Le port du masque non médical par la population ne fait pas l’unanimité parmi les scientifiques. L’Organisation mondiale de la santé (OMS) affirme qu’« on ne dispose pas encore de données factuelles directes de qualité attestant de l’efficacité » du port généralisé du couvre-visage par le grand public, mais qu’un « faisceau croissant d’observations » dans plusieurs pays la pousse à recommander son usage dans les contextes où la distanciation physique est impossible.

« Ça se peut qu’il y ait des récalcitrants, mais ce qu’on sait, c’est que lorsqu’une grande proportion des gens en portent, ça a un effet d’entraînement », affirme la mairesse.

Hésitations du gouvernement Legault

La décision d’imposer le port du masque a fait l’objet d’intenses débats ces dernières semaines. Le premier ministre François Legault s’y est longtemps opposé, par crainte de pénurie et que des personnes moins fortunées ne soient pas en mesure de s’en procurer facilement.

La cheffe du Parti libéral du Québec, Dominique Anglade, voit dans l’annonce de mardi « un autre recul de François Legault ». « Mieux vaut tard que jamais, mais en santé publique, plus tôt aurait été mieux que plus tard », a-t-elle soutenu.

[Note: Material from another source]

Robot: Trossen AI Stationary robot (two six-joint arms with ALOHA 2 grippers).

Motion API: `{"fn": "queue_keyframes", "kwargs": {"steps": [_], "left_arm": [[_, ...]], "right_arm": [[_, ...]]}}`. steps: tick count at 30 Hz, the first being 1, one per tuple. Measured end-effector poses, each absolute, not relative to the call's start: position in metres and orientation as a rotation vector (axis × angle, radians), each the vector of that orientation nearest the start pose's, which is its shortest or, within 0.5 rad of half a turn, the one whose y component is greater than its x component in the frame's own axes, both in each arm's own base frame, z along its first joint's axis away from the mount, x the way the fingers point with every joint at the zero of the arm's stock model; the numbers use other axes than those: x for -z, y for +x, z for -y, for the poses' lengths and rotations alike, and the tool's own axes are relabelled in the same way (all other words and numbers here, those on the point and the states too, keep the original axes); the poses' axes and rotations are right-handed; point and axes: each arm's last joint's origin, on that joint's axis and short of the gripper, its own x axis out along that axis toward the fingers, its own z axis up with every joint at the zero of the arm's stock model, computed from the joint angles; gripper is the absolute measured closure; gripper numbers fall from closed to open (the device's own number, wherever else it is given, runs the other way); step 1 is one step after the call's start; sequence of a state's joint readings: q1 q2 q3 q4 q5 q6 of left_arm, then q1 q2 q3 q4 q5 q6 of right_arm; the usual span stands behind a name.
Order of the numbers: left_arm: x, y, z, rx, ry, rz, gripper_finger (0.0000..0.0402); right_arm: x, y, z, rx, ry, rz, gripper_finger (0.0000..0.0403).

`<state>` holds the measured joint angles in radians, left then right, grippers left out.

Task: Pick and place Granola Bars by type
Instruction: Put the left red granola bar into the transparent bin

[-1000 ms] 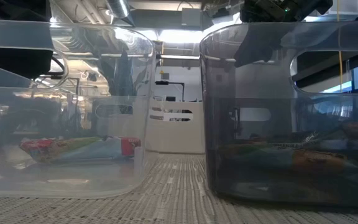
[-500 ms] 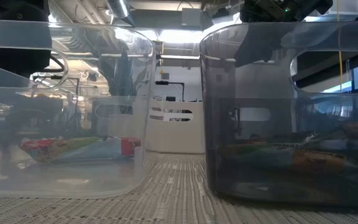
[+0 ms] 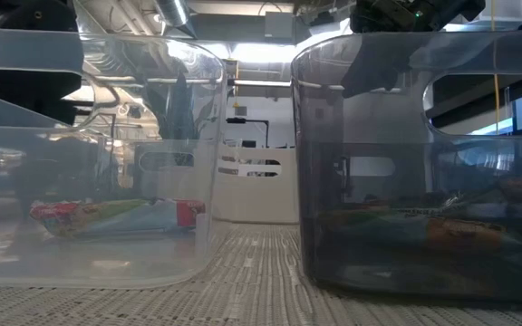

Dès le 13 mai, le chef intérimaire du Parti québécois, Pascal Bérubé, a demandé au gouvernement de rendre le port du masque obligatoire dans les transports en commun, mais également dans les lieux publics à Montréal. Le Parti libéral suggérait le même jour que les usagers des transports en commun à l’échelle du Québec devraient obligatoirement porter le couvre-visage.

François Legault écartait alors cette option en disant qu’il n’y avait pas assez de masques disponibles pour imposer la mesure. Le 11 juin, talonné au sujet du port du masque, il disait suivre les recommandations de la Santé publique qui « ne recommande pas de le rendre obligatoire », mais le « suggère fortement ». Il soulevait un autre obstacle : « Ce que je comprends, c’est que rendre obligatoire, ça suppose des pénalités, ça suppose d’avoir une police qui va vérifier tout ça », disait-il.

Le chef de l’opposition à l’hôtel de ville, Lionel Perez, estime que la mairesse Valérie Plante a « manqué de leadership » en ne l’imposant pas dans les véhicules de la STM. « Ç’a été fait dans 120 villes et pays, alors qu’ici, ça semblait impossible. Malheureusement, ça a retardé la relance du transport collectif, et la mairesse en est responsable », estime M. Perez.